Over on Facebook, Lisa Louise Cooke wrote an intriguing note called Who Do You Think You Are Separated From By Six Degrees? Lisa explained how she is connected to Claud Rains, famous movie star, through a 4-step series of relationships. She doesn't mean genealogy relationships, but instead knowing person A who knows person B who had some connection with person C who in turn knew person D.
This note struck a chord with me, as on the weekend my husband and I were talking about how many famous people I have personally known or had some encounter with. Our chat became a rather intriguing conversation as more and more names came to the surface of my rather muddied brain! It's not that I run in famous circles or hobnob with the rich and famous but for some reason I have had a few personal encounters with some fairly well-known figures in my lifetime.
I am going to be writing about that as a future prompt for my 52 Weeks of Sharing Memories series, so don't want to give it away here but using Lisa's Six Degrees of Separation as a prompt, here is my little story of degrees of separation from someone famous, that person being Frederick Banting, the discover of insulin and winner of the Nobel Prize in Physiology or Medicine 1923. I've talked about Banting previously on my blog in Another Not-So-Famous Ancestor of Sorts
How am I connected to this great man?
1. I am my mother's daughter
2. My mother's second husband (and thus my step-father) was Godfrey Harwood
3. Godfrey's first wife was Greta
4. Greta worked as Frederick Banting's lab assistant at the University of Toronto
And there you have it - my four degrees of separation from Frederick Banting, Nobel prize winner and discover of insulin.

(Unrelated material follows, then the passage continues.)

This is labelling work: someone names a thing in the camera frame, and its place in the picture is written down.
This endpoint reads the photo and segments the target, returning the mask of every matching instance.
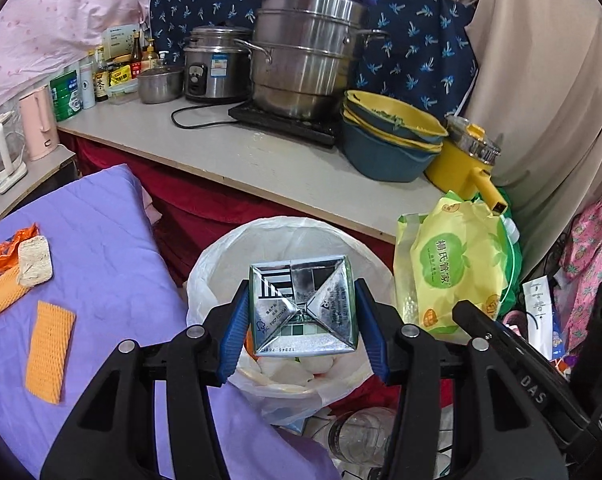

Lisa asks on her post for readers to post their own Six (or less) Degrees of Separation. This is mine - do you have a similar story to tell?
3 comments:
I have 3 such connections.
1. My ex husband had, as clients, a couple who were very close friends with John Denver and his family.
2. Same ex husband had, as a client, a wealthy lumberman from Canada who was a friend of Dr. Robert Schuller of the Crystal Cathedral of Orange County, California.
3. I and my children were friends of the Fleming family whose oldest daughter is Renee Fleming of the Metropolitan Opera in NYC.
As my father was an actor I could name quite a few - but here's a genealogical one I'm quite proud of - my mother's grandfather played cricket with the famous cricketer, W. G. Grace!
Growing up in a small diaspora community provides numerous opportunities for degrees of separation!
1. Many of my Latvian friends growing up lived in Montreal. Montreal was also the home of former Latvian president Vaira Vīķe-Freiberga, who was also involved in the Latvian community there. I've met her once that I know of, and she had a cottage by the Latvian summer camp I attended as a child, so I'm certain I've probably met her more often as well.
2. I went to Latvian Saturday school with the grandchildren of Conservatory of Music composer Tālivaldis Ķeniņš.
3. A friend of mine is the grandson of poet Gunārs Saliņš.
4. My own great-grandfather Augusts Lūkins was a member of the Latvian Saeima (Parliament), and thus probably rubbed elbows with many other Latvian politicians.